Breaking the Glass Ceiling for Embedding-Based Classifiers for Large Output Spaces

Part of Advances in Neural Information Processing Systems 32 (NeurIPS 2019)

AuthorFeedback Bibtex MetaReview Metadata Paper Reviews Supplemental


Chuan Guo, Ali Mousavi, Xiang Wu, Daniel N. Holtmann-Rice, Satyen Kale, Sashank Reddi, Sanjiv Kumar


In extreme classification settings, embedding-based neural network models are currently not competitive with sparse linear and tree-based methods in terms of accuracy. Most prior works attribute this poor performance to the low-dimensional bottleneck in embedding-based methods.
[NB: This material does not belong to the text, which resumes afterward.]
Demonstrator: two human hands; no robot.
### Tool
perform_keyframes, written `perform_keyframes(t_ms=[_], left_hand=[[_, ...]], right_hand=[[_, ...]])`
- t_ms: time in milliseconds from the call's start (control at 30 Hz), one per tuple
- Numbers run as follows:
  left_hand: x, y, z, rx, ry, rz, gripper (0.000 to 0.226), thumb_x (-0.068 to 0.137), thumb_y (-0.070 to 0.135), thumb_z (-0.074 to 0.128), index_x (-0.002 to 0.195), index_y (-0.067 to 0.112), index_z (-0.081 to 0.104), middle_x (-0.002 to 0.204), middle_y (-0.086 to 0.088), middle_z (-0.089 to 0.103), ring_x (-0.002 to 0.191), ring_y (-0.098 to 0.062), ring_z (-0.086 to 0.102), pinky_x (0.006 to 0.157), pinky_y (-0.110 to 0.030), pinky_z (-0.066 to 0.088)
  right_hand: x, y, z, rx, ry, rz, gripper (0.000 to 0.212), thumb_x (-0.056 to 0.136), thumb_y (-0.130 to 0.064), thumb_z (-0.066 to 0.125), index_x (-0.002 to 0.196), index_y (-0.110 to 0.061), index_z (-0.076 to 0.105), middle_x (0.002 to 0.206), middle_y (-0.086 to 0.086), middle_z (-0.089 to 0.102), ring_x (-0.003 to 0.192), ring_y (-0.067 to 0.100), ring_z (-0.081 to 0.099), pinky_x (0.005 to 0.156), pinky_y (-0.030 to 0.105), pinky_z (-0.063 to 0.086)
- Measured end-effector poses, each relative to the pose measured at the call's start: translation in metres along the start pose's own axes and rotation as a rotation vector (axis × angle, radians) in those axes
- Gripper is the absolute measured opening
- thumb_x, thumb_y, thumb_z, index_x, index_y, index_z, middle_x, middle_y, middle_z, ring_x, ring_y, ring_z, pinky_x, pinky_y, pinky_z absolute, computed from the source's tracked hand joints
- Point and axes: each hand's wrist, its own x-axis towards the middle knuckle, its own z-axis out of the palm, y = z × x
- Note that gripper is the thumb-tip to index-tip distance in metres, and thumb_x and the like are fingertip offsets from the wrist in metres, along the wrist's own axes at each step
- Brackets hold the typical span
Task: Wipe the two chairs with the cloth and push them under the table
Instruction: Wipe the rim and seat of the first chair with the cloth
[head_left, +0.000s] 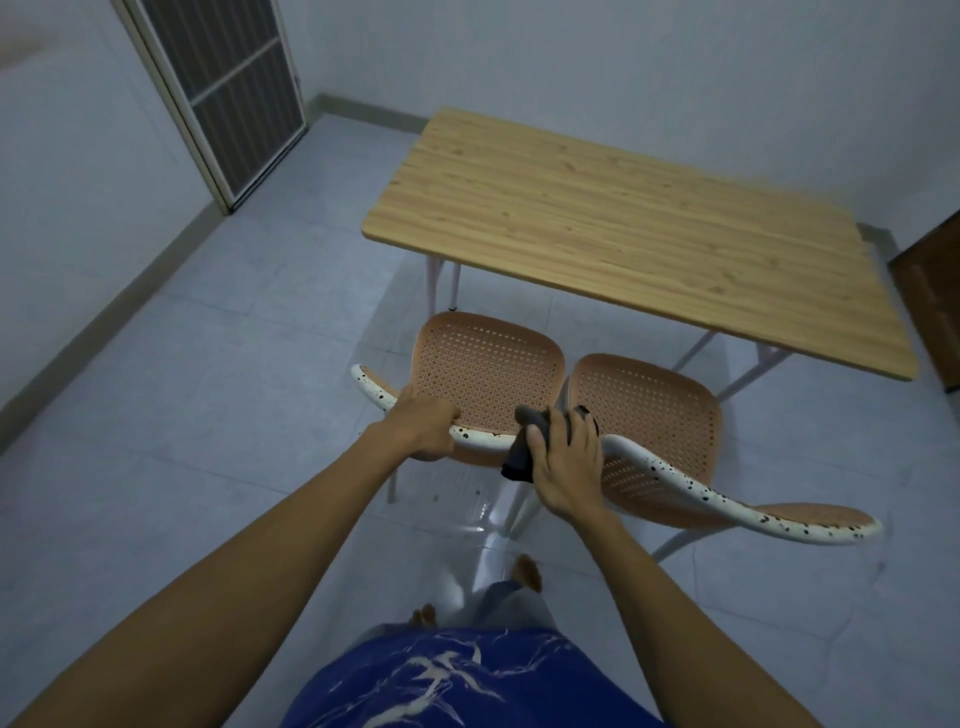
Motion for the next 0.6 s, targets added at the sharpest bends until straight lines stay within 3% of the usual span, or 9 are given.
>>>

In this paper, we demonstrate that theoretically there is no limitation to using low-dimensional embedding-based methods, and provide experimental evidence that overfitting is the root cause of the poor performance of embedding-based methods. These findings motivate us to investigate novel data augmentation and regularization techniques to mitigate overfitting. To this end, we propose GLaS, a new regularizer for embedding-based neural network approaches. It is a natural generalization from the graph Laplacian and spread-out regularizers, and empirically it addresses the drawback of each regularizer alone when applied to the extreme classification setup. With the proposed techniques, we attain or improve upon the state-of-the-art on most widely tested public extreme classification datasets with hundreds of thousands of labels.